Trump did not interrupt as much as he did in the POTUS Interruptus encounter, He at times followed Welker’s instructions much more than he did when Fox News host Chris Wallace tried to rein him in and control the first debate. He even complimented Welker, after criticizing her as unfair in the days leading up to the debate.
When Trump went long on the topic of North Korea, Welker said, “President Trump, that’s 30 seconds. Thank you.” Trump pointed – but stopped. However, he couldn’t always maintain that restraint.

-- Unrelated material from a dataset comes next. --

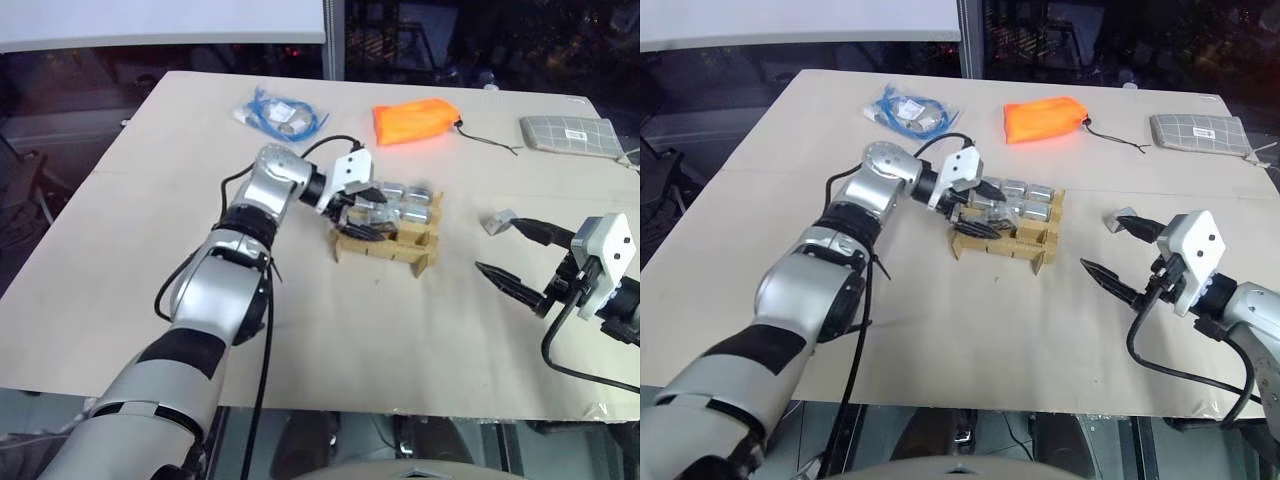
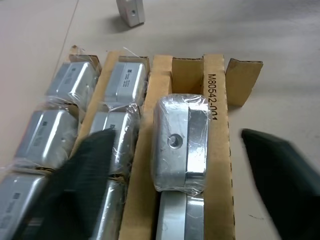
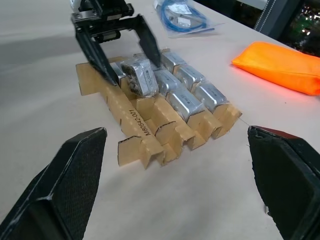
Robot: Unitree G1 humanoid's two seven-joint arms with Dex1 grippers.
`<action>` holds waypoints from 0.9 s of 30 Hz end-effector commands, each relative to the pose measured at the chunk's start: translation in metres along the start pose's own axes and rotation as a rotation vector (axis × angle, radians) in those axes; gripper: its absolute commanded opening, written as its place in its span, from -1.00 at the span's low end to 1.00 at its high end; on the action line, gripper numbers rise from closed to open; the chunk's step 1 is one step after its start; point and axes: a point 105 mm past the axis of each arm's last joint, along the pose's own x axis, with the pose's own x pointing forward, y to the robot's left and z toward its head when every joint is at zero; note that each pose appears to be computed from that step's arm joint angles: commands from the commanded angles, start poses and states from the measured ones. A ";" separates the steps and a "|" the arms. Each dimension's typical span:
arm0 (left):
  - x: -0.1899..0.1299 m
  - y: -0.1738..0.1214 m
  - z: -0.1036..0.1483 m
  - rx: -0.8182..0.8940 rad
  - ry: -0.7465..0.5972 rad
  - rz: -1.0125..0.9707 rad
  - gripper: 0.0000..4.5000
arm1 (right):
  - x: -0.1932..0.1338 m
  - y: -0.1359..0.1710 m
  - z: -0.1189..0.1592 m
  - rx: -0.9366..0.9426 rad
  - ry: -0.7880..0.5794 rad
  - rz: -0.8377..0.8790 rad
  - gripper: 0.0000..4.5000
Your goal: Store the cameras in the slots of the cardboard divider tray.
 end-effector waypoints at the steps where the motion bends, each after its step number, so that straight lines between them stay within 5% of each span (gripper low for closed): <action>1: -0.002 0.003 0.012 0.054 -0.011 0.005 -0.22 | -0.003 0.001 0.009 -0.041 -0.021 -0.009 1.00; 2: -0.002 0.003 0.012 0.054 -0.011 0.002 -0.52 | -0.003 0.001 0.009 -0.041 -0.020 -0.011 1.00; 4: -0.002 0.002 0.012 0.058 -0.010 -0.004 -0.68 | -0.004 0.001 0.008 -0.042 -0.017 -0.016 1.00; 27: -0.013 0.012 0.017 0.175 0.215 -0.050 -0.67 | -0.007 0.008 0.003 -0.040 -0.010 -0.050 1.00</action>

With less disruption, non-verbal behavior signaled each candidate’s frustration with the other’s answer. Biden was more likely to laugh, while Trump, appearing to anger more easily as time went on, often grimaced and shook his head, with rapid hand movements punctuating his eventual responses.
The former vice president also had an odd moment late in the debate when he took a long look at his wristwatch, leading to comparisons to a devastating moment for President Bush in a 1992 debate that preceded his loss to Bill Clinton.
Would the two have been able to constrain themselves if it had gone on much longer? We’ll never know, but fortunately everyone involved seemed to obey one longstanding rule of television, usually involving entertainment: Always leave them wanting more.